Mayor Menino Endorses Elizabeth Warren

BOSTON, Mass.—Boston mayor Thomas M. Menino ended months of speculation Friday with an endorsement of Harvard Law School professor Elizabeth Warren in her campaign to unseat Republican U.S. Senator Scott Brown. Looking out over a swollen crowd of cheering Warren supporters in Roslindale, Menino enthusiastically declared that Warren had his vote and full support.

“Elizabeth gets my appreciation every time she defends universal health care in ways that would make Teddy proud. And when she says government investment backs schools and hospitals and start-ups and starting over,” Menino said, referencing longtime U.S. Senator Edward M. Kennedy ’54-’56. “I got to know Elizabeth Warren, and now Elizabeth Warren’s got my vote, and she’s got my help.”

Political experts are already calling Menino’s much sought after endorsement a potential race-altering victory for Warren. As her campaign vies for the support of Boston’s union and socially-conservative voters, many of whom backed Brown two years ago, the endorsement of the popular pro-labor mayor could all but guarantee that support and bring much of the Boston electorate with it.
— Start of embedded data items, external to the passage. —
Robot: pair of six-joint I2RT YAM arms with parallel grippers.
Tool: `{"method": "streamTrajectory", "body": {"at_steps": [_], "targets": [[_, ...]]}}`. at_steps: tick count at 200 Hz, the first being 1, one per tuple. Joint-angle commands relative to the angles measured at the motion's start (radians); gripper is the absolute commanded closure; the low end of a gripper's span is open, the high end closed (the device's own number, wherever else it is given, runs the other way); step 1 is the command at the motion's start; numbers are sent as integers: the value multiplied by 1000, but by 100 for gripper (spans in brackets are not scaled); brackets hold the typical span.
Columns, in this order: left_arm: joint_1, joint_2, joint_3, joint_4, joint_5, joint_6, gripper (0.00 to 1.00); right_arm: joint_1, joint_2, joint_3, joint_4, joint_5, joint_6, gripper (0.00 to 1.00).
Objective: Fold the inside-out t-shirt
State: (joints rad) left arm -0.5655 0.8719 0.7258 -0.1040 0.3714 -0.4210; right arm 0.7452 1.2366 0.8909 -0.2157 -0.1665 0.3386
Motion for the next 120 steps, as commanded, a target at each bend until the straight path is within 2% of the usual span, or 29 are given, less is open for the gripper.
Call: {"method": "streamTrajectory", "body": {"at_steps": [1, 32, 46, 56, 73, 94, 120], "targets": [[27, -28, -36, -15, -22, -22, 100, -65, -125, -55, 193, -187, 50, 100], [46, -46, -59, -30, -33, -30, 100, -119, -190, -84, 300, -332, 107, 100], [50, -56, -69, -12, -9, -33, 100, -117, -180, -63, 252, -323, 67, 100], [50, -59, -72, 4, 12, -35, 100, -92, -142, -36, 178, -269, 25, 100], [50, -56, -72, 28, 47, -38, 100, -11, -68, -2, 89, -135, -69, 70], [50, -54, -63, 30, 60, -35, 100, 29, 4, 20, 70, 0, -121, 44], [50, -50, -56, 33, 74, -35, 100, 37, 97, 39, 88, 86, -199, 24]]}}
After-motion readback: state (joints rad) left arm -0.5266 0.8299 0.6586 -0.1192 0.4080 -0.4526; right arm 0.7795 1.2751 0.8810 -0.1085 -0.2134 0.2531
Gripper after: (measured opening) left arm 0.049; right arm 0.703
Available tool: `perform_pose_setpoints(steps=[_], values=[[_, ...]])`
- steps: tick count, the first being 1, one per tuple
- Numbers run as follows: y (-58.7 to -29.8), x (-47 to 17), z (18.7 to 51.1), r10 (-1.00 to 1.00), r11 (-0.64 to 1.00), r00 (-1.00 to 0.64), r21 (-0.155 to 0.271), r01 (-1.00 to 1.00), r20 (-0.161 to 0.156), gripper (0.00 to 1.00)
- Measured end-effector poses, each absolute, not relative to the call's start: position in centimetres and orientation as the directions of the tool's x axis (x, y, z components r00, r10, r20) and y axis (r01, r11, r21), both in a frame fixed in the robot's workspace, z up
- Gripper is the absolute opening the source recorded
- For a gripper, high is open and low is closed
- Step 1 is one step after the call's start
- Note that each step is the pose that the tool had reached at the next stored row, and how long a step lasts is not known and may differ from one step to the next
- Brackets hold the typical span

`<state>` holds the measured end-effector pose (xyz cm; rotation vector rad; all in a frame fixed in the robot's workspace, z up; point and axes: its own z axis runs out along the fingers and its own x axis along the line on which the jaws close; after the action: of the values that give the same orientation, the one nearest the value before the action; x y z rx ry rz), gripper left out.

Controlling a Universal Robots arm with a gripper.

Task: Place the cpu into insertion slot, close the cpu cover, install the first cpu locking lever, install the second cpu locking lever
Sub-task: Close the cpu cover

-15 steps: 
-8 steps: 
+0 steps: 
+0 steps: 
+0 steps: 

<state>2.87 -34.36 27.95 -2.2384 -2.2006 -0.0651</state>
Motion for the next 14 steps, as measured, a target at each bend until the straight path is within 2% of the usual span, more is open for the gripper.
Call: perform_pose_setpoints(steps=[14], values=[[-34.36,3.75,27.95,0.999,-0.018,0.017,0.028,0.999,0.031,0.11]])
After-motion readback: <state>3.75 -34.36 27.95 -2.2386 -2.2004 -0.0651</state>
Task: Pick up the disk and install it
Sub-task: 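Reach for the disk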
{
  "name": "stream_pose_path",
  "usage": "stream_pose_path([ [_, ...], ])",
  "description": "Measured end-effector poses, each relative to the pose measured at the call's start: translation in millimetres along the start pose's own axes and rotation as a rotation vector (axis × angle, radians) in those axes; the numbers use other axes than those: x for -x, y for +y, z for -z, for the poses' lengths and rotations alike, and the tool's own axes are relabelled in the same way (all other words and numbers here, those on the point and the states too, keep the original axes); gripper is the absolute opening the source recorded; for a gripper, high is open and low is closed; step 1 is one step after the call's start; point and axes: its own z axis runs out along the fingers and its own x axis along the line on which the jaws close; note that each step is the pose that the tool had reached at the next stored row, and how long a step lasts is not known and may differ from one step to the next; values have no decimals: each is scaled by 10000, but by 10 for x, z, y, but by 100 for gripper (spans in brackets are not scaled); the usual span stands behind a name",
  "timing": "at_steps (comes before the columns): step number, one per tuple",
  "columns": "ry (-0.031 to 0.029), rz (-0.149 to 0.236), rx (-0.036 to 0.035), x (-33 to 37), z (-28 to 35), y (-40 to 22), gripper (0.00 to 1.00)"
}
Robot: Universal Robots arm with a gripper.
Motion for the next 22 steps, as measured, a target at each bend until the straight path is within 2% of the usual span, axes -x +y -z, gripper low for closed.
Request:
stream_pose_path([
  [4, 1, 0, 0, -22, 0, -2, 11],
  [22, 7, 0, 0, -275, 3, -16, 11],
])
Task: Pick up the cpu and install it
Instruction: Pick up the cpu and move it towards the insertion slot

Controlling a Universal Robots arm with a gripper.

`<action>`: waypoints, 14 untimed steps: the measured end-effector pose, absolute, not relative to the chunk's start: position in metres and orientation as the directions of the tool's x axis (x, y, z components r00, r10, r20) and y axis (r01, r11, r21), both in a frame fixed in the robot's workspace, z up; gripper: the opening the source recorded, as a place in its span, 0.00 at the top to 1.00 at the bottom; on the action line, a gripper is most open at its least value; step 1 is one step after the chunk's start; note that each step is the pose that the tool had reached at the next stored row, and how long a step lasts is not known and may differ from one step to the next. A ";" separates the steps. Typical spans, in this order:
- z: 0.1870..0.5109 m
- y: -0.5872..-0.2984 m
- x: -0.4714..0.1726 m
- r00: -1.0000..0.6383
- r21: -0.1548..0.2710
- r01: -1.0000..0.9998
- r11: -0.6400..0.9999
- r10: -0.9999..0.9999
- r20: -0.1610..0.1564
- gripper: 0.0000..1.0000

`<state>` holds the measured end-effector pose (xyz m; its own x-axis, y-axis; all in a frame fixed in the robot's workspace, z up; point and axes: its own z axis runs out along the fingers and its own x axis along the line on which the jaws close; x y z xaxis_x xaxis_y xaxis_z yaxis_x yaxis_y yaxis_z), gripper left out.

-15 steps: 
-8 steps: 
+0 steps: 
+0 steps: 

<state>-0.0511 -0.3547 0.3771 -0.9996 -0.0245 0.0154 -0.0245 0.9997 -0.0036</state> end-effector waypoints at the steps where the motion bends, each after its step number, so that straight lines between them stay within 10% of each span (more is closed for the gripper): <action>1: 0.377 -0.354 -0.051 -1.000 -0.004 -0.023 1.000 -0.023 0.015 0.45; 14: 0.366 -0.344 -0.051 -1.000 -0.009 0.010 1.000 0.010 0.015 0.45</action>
“As far as his affect on the race, it could be very significant. If he really puts his full organization behind her and they pull out all the stops to help her, that could make the difference in a close election,” Republican strategist Todd Domke said.

Menino’s backing has become viewed as something of a key to victory for politicians hoping to win in Massachusetts in recent years. Former Boston City Councillor Lawrence S. DiCara ’71 said the mayor’s organizational prowess and vast network of supporters make him an ideal ally for any campaign.

“This is for real. I think you will see the troops out there. What that means [is] that Elizabeth can turn some attention, redirect her field elsewhere,” DiCara said, while Menino takes care of Boston.

Menino, a Democrat, had been criticized by prominent members of his party prior to Friday’s endorsement for declining to takes sides in the highly contested race for Massachusetts junior U.S. Senate seat. Speculators pointed to the mayor’s close friendship with Brown as the likely hang-up in endorsing either candidate, suggesting the mayor’s prolonged silence was a de facto endorsement of Brown.

“I know Senator Brown. I like Senator Brown. But we disagree about some very basic, very important things. I think government should be in the business of helping people,” Menino told the crowd. That means creating jobs, protecting families from foreclosure, funding federal research for hospitals and universities, he added.

“Elizabeth got my approval when she backed the president’s job bills last fall. They would have supported thousands of jobs in Boston, but Scott Brown voted against all three,” Menino said.

The decision to hold Friday’s rally in Roslindale was symbolic as well as strategic for the Warren campaign. The southwest Boston neighborhood helped launch then-city councillor Menino to the mayor’s office 20 years ago. But Menino was also integral in helping to revive the neighborhood during the 1980s and 90s. In this political round, these neighborhoods will serve as a political litmus test to see whether Warren can win back some of the socially-conservative, working Democrats who backed Brown in 2010.

Though the supporters gathered in the small park here ranged from Warren die-hards to skeptical converts, the afternoon was unified under a marked pro-labor and pro-union sentiment. Union leaders representing healthcare and electrical workers spoke in advance of Menino and Warren.

“It's time for people to stand up and not believe that act. [Brown] believes in corporations, not people. It's time to realize the pendulum has swung way too far, and we're not taking it anymore,” International Brotherhood of Electrical Workers representative Michael Monahan told the crowd.

In the crowd, union carpenters, plumbers, and health care workers, among others, held signs and shouted out support for the Democratic leaders.

“She's for the working family, for union workers,” said John Flaherty, a union plumber. “We feel she's for us, so we're going to back her 100 percent.”

Though Brown seemed promising two years ago, Flaherty said, he failed to get the job done in Washington, backing corporate interests over the working man.

Billy Connely, a union carpenter, said that the only issue he cares about in the November election is jobs, and that he believes Warren is the best candidate to help create them. “Work, generating work. Keeping the working class working, that's about it,” he said.

Brown’s campaign has been just as active in courting working and middle class independents, holding numerous events in South Boston and other more socially conservative neighborhoods here. Jobs and the economy are often the focus of Brown advertising as well.